## Problem requirements
The answer should be a number alone: the count of lines in the listing below that include "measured".

## Data provided
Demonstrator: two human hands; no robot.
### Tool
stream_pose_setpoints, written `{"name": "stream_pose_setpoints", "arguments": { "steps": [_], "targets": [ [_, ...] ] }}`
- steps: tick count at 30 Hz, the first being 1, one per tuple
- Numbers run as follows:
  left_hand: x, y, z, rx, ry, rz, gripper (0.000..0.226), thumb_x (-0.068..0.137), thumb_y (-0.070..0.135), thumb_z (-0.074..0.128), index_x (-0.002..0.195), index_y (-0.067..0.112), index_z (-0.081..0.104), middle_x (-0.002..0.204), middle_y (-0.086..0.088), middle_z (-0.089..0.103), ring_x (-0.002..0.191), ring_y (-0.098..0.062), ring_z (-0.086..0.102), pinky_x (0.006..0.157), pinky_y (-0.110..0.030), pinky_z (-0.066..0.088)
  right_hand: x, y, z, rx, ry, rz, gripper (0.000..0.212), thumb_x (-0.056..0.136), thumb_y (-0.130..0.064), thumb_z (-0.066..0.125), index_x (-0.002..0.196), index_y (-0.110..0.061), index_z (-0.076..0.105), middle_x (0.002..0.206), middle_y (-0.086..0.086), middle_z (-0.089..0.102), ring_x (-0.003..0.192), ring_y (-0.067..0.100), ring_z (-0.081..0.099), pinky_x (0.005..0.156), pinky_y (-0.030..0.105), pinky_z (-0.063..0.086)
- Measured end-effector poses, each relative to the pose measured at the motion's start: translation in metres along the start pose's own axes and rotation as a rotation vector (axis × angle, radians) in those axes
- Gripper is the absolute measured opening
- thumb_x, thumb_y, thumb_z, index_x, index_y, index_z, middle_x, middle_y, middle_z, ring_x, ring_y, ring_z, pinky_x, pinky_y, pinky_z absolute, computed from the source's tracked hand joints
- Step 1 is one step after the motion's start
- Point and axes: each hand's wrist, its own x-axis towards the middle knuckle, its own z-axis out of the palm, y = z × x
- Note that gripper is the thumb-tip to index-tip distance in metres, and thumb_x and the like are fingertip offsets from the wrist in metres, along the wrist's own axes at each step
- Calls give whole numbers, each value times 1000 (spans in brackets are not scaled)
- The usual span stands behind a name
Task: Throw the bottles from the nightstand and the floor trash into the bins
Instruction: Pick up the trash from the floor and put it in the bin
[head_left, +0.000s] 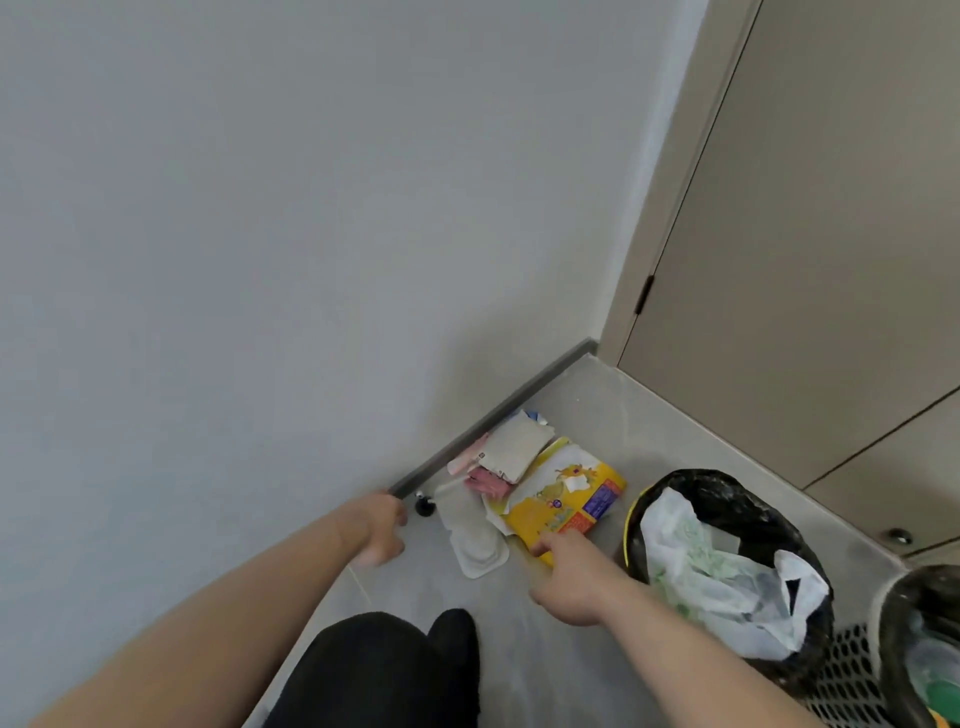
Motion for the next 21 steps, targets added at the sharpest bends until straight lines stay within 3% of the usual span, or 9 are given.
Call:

## Your response
2